The response must consist of the lines below from the one with "155 81 31.7" through the one with "Everything in this", exactly as they appear and with both ends kept.
::::::::
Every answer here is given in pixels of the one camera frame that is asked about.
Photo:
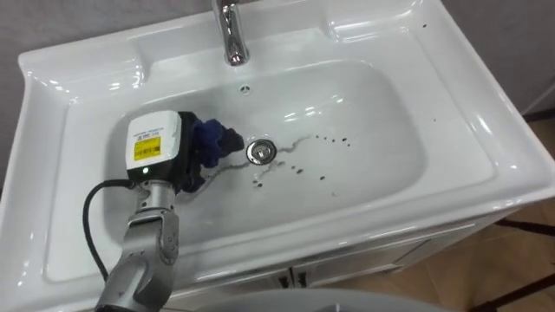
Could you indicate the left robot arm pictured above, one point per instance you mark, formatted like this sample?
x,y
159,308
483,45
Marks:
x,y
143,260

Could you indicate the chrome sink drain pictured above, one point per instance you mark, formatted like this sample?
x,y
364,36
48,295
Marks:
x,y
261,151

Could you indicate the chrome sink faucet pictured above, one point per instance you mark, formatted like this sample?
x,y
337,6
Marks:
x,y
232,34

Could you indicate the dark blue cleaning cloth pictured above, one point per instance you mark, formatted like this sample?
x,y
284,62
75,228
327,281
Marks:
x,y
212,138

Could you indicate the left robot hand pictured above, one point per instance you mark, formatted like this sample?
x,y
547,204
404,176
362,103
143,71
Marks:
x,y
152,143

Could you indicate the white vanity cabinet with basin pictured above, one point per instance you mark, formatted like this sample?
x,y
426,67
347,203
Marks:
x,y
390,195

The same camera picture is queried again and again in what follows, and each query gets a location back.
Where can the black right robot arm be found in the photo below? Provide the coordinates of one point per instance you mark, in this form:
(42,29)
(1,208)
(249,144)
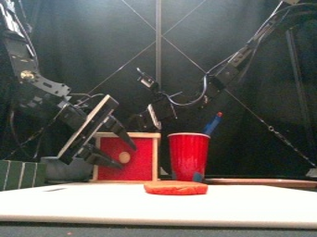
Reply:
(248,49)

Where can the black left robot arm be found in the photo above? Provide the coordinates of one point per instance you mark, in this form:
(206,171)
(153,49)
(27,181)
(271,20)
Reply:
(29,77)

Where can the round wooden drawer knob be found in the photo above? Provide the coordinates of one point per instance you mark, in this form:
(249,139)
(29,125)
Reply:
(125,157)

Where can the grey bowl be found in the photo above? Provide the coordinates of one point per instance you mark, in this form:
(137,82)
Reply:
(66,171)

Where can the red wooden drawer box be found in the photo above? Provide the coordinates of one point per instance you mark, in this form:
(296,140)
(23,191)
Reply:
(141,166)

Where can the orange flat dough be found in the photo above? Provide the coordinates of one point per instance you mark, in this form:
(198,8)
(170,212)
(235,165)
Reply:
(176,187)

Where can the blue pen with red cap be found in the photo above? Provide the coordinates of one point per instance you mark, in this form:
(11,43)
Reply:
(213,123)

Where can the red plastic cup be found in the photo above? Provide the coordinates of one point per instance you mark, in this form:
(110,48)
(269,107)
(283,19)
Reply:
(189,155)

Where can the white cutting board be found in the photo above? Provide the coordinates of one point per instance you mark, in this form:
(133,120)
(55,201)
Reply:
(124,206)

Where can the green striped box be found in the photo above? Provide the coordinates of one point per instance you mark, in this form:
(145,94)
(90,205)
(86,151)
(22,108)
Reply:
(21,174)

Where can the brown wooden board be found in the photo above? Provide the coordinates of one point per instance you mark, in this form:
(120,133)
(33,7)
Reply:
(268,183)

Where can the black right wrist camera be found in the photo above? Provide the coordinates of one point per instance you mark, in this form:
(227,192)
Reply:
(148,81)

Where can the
::::::::
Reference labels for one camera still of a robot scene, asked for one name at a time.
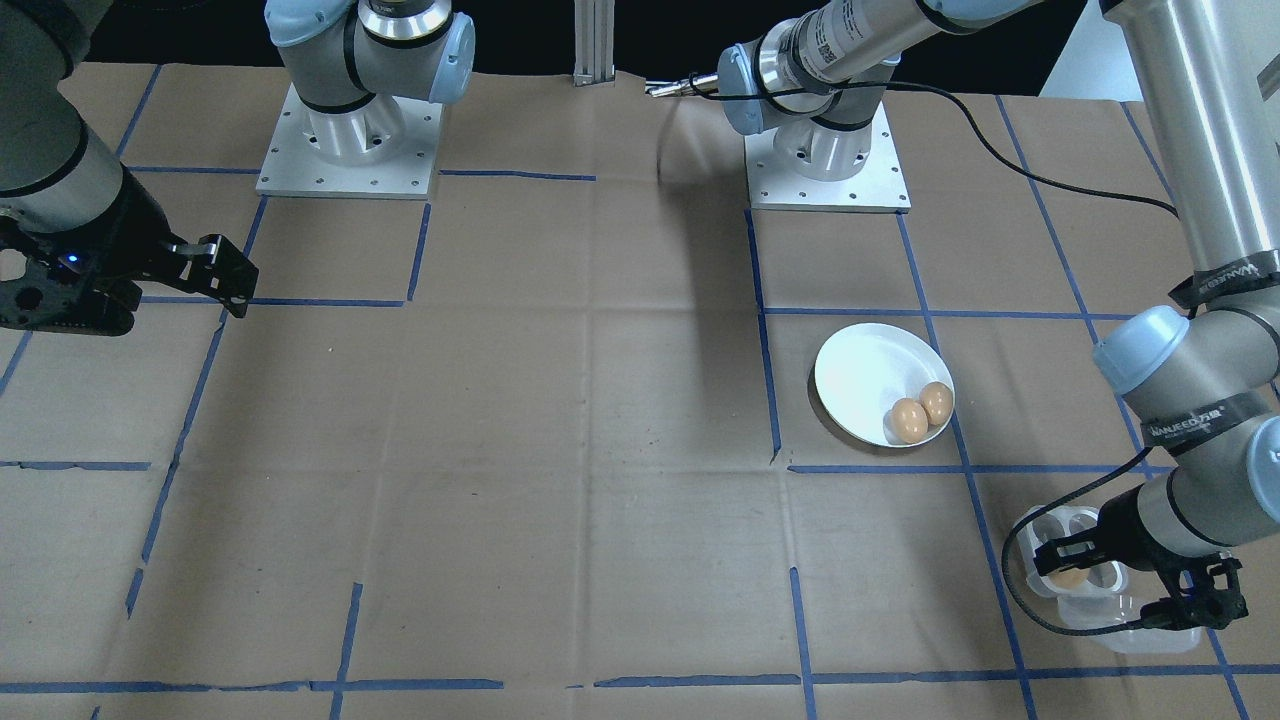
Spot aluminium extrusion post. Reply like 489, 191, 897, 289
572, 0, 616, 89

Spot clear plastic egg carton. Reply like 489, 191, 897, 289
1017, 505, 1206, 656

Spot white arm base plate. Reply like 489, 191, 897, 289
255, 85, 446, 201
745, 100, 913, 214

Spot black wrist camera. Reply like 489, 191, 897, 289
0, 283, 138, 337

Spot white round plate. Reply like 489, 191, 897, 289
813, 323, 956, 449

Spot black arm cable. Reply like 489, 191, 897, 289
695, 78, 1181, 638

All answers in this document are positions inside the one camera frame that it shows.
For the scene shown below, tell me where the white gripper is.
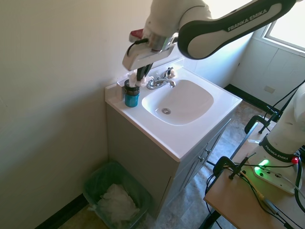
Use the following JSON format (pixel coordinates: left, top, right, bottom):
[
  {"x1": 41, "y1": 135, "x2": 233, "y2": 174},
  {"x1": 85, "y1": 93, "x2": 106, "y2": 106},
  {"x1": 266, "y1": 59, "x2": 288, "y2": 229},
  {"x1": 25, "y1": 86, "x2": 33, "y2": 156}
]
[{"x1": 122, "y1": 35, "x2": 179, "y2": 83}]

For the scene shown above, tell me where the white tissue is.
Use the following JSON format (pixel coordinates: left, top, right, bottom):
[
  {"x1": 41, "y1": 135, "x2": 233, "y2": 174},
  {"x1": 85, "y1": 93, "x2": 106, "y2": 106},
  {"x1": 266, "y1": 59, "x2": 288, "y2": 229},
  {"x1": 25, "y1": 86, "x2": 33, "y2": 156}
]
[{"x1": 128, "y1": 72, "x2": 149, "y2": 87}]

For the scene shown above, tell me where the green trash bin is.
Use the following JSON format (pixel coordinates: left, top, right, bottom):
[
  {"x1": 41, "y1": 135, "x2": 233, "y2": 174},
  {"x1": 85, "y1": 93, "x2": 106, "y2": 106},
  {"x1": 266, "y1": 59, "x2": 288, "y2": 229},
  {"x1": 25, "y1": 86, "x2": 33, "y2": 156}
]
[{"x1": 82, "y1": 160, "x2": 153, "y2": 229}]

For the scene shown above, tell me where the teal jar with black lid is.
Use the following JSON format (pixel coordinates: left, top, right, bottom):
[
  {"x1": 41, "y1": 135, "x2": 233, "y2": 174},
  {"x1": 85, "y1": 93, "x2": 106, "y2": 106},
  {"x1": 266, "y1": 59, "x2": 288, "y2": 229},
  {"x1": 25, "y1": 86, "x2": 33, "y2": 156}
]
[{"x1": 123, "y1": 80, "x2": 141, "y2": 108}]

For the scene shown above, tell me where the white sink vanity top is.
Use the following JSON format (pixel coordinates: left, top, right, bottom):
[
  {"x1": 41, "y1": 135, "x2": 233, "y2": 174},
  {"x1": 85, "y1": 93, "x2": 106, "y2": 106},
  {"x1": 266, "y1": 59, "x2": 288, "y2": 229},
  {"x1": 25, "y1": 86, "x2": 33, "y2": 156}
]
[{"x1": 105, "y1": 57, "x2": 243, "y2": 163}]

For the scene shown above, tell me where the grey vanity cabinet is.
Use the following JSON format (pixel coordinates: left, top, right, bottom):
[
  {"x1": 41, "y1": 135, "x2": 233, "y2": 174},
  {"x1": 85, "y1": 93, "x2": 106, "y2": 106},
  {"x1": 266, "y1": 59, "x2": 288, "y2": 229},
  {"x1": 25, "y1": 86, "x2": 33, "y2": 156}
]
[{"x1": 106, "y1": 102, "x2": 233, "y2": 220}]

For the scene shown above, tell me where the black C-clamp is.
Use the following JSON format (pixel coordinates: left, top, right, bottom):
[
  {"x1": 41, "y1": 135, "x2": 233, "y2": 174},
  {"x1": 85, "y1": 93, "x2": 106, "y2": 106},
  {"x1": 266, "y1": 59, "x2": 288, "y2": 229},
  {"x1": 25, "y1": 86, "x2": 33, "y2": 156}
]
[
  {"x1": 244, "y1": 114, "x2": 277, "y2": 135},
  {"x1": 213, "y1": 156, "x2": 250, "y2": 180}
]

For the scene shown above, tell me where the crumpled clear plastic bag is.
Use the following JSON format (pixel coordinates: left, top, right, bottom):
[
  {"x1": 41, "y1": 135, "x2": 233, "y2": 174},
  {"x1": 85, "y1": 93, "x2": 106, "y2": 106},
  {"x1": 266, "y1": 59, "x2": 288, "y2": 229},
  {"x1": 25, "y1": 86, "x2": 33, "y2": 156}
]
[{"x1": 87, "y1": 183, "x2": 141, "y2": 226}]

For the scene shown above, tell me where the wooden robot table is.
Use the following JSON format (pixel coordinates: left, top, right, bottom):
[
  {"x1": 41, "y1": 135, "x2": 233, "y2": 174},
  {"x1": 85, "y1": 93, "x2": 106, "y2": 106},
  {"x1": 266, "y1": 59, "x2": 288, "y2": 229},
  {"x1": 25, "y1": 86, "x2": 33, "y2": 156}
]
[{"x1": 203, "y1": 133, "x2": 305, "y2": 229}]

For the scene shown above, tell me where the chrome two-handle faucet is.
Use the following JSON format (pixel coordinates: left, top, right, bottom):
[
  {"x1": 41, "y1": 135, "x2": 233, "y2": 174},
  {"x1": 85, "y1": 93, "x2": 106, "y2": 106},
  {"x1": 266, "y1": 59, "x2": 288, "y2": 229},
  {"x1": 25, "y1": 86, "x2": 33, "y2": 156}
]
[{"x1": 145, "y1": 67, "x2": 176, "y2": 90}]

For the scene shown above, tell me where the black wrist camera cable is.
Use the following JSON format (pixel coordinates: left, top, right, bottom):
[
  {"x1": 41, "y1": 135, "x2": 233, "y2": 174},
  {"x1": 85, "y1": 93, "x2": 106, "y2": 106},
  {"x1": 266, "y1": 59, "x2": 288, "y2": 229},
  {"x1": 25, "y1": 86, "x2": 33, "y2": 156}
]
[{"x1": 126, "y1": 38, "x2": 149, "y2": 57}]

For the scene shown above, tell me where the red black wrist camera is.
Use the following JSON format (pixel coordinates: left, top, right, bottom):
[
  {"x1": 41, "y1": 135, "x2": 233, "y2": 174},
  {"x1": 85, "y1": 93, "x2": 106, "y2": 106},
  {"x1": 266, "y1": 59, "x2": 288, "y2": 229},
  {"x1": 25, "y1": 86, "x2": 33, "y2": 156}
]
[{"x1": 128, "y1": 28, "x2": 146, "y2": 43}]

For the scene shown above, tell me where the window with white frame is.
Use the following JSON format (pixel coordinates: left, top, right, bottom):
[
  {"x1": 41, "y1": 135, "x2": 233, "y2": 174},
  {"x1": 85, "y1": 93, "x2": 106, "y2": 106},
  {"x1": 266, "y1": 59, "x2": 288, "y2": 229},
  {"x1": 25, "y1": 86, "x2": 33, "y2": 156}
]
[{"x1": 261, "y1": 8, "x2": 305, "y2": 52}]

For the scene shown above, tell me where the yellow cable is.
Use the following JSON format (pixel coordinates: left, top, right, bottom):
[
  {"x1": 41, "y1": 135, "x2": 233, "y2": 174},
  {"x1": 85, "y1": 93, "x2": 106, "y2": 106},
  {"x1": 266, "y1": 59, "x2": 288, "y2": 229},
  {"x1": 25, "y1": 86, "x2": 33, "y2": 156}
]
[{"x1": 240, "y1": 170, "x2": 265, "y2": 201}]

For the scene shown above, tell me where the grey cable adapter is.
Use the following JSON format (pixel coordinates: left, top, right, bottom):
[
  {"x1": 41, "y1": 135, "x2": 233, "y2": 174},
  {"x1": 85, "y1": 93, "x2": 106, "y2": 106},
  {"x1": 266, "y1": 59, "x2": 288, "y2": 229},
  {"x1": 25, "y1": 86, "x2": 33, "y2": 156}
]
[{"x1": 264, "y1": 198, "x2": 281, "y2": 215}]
::::::::
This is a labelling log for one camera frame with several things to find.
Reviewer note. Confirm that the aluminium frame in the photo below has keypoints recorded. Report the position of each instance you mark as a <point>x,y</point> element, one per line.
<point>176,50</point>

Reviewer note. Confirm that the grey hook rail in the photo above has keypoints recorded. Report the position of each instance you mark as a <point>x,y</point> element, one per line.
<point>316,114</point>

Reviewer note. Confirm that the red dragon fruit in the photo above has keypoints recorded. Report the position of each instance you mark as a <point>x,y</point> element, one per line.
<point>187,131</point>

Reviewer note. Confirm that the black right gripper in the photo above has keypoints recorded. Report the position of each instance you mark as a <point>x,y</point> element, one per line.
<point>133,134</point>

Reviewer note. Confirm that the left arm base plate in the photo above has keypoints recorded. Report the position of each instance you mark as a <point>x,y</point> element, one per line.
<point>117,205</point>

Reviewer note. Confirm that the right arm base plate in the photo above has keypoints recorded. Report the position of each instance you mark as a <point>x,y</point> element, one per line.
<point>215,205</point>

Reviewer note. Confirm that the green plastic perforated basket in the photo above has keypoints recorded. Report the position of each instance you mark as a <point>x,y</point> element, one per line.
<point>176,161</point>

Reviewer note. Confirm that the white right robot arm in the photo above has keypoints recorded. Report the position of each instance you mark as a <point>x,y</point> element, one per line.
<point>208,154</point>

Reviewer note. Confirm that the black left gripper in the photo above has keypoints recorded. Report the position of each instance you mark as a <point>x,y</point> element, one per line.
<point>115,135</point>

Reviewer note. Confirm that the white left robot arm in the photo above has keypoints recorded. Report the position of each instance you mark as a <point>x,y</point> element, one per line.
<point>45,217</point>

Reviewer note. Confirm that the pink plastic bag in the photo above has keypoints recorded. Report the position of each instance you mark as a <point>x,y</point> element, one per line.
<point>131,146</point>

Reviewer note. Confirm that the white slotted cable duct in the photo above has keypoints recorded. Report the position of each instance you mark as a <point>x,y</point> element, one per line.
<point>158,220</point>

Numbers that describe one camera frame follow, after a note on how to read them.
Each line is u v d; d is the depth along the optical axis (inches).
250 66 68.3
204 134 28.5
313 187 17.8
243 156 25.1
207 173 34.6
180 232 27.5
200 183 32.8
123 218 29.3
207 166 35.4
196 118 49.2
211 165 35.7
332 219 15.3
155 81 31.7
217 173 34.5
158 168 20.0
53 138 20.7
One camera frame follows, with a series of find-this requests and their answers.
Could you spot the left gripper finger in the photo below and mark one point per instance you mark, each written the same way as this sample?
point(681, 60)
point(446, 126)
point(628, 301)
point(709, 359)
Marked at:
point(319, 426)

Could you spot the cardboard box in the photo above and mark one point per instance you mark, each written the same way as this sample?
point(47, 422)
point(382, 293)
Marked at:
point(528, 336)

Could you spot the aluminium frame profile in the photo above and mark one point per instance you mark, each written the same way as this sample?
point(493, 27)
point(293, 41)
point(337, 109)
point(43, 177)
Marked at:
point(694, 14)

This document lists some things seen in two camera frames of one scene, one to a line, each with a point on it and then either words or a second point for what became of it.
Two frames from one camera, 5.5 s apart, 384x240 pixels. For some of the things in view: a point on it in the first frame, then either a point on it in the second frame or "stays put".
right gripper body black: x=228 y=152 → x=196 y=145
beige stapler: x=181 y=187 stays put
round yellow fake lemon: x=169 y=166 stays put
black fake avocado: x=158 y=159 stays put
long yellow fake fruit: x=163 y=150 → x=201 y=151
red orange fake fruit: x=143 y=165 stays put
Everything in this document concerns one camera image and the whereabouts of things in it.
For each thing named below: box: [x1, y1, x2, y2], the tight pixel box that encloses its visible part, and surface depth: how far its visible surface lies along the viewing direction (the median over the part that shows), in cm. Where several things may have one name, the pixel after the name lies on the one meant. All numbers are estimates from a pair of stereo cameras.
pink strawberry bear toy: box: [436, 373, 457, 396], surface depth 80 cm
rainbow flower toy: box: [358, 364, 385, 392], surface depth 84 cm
::::::::
[Task answer]
155 81 31.7
217 173 34.5
158 168 20.0
53 138 20.7
One camera frame follows, with a series of find-this requests and their answers.
Could you spot the left gripper finger in the photo below and mark one point per instance you mark, each written the same way as this sample?
point(681, 60)
point(446, 126)
point(628, 301)
point(709, 359)
Marked at:
point(319, 426)

Could you spot the cardboard box in the photo above and mark one point per instance you mark, each written the same way as this sample?
point(47, 422)
point(382, 293)
Marked at:
point(528, 336)

Could you spot the aluminium frame profile in the photo above and mark one point per instance you mark, each written the same way as this sample?
point(493, 27)
point(293, 41)
point(337, 109)
point(43, 177)
Marked at:
point(694, 14)

This document lists some things seen in two camera frames of one scene, one to a line, each with a point on it and then either words or a second point for what became of it.
Two frames from one camera, 5.5 s apart, 384x240 pixels. For some of the things in view: a point on it in the first frame, then either a point on it in the second frame or "stays put".
right gripper body black: x=228 y=152 → x=196 y=145
beige stapler: x=181 y=187 stays put
round yellow fake lemon: x=169 y=166 stays put
black fake avocado: x=158 y=159 stays put
long yellow fake fruit: x=163 y=150 → x=201 y=151
red orange fake fruit: x=143 y=165 stays put
Everything in this document concerns one camera image and the whereabouts of things in it.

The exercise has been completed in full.